Ultimately, SOPA represents an enormous strengthening of the power of the Courts and of big business to decide what we should and shouldn’t be allowed to look at or download and it must be resisted.

The tremendous response of people in the United States against SOPA and PIPA there was incredibly important and impressive as is the growing campaign in Ireland which must continue to put pressure on the government to prevent this change in the legislation.  But a successful campaign against SOPA Ireland cannot stop there.  The major multinational corporations which dominate the entertainment industry are already looking ahead to the Anti-Counterfeiting Trade Agreement (ACTA), an international agreement which, like both SOPAs and PIPA, is reportedly aimed at clamping down on online piracy but offers only the same invasion of privacy and the same restrictions on internet access.
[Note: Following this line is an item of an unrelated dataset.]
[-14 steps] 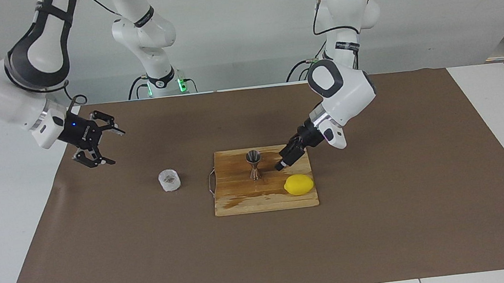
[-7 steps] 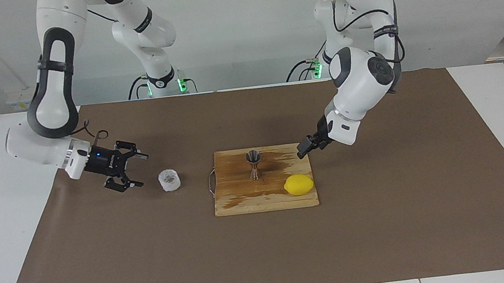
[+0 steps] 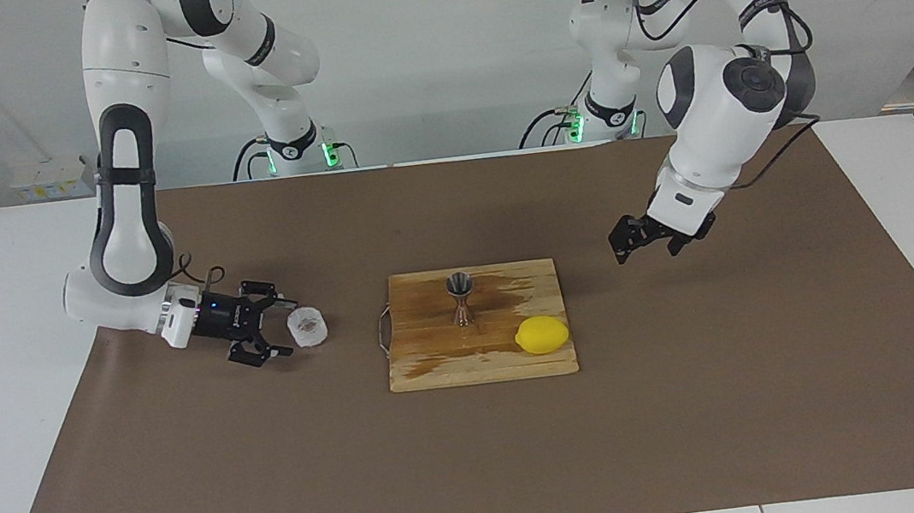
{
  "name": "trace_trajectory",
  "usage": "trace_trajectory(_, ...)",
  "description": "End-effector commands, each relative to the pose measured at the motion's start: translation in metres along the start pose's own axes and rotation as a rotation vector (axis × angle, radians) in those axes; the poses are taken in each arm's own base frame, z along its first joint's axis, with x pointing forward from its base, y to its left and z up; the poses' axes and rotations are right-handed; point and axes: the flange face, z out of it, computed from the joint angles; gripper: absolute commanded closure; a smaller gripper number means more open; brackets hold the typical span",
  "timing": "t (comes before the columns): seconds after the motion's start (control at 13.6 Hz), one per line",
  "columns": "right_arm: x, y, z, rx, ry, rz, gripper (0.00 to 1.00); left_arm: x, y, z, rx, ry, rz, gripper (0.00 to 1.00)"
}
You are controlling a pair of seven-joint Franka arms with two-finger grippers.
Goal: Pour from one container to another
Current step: 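Reach the white cup with the right gripper while the left gripper retracts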
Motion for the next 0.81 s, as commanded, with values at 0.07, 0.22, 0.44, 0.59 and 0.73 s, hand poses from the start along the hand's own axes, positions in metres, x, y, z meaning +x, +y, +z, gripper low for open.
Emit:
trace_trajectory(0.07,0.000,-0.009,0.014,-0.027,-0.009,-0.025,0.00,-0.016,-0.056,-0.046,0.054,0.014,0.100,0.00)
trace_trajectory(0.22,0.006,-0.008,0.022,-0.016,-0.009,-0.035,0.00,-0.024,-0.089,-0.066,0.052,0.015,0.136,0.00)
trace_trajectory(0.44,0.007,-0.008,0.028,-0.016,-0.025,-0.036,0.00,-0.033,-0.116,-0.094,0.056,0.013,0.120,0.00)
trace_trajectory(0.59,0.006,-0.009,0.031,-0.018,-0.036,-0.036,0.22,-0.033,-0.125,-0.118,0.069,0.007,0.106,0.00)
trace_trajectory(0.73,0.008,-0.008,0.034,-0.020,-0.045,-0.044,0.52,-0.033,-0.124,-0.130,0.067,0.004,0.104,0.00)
Under ACTA, not only will internet privacy be eroded but using websites which protect your identity will become a crime.

ACTA’s remit also goes beyond online piracy and the internet and will cover other “counterfeited” goods.   And while this might just bring fake t-shirts or knock off DVDs to mind, it will also affect important areas like healthcare and food production.   It is worth nothing that similar legislation designed to protect “intellectual property” has been used by the big pharmaceutical companies in the past to attack countries in the developing world for producing cheaper, generic drugs rather than buying their overpriced, patented versions.

At best, the two SOPAs, PIPA and ACTA will mean only a severe erosion of our privacy, at a level akin to that of the dictatorships around the world which regularly monitor the online habits of ordinary people.  At worst, they will fundamentally change how and what we access on the internet and treat millions of people and young people in particular as criminals for downloading and sharing their favourite films, music, books, software etc.

While the major multinationals involved claim that they are defending the rights of their musicians, their actors and playwrights, their authors and doing so in order to encourage creativity, nothing could be further from the truth.  The vast majority of entertainers, software developers and writers see very little of the billions of euro made in profits by these companies each year.  In many cases, even the biggest stars earn only a fraction of the profits that they make for major multinationals.  And even more often, millions of other creative and talented human beings are never given the option to develop their skills and talents as they are not worth the investment i.e. they’ll never make enough profits for these already super-rich corporations.

Attempts to strengthen copyright and intellectual property rights are nothing new but it has been difficult in the past to enforce them on the internet which has so far resisted the “enclosure of the commons”.  The enclosure of the commons marked a period in history when lands that were formally held in common by poor farmers and could be accessed by all were usurped by the rich and taken into private ownership and control.

Today, legislation like SOPA and ACTA aim to do the same thing to the internet by eroding our privacy and by increasingly deciding what we are and aren’t allowed to access.  Rather than encouraging creativity by curbing piracy as the entertainment industry claims, they are about dominating the internet and eliminating anything that undermines their enormous profits.  Instead, these corporations should be taken out of the control of private billionaires and returned to the commons.  On that basis, not only could we break the price monopoly enforced by these companies which limits access to those who can afford it but we could genuinely encourage human creativity by giving equal access to all.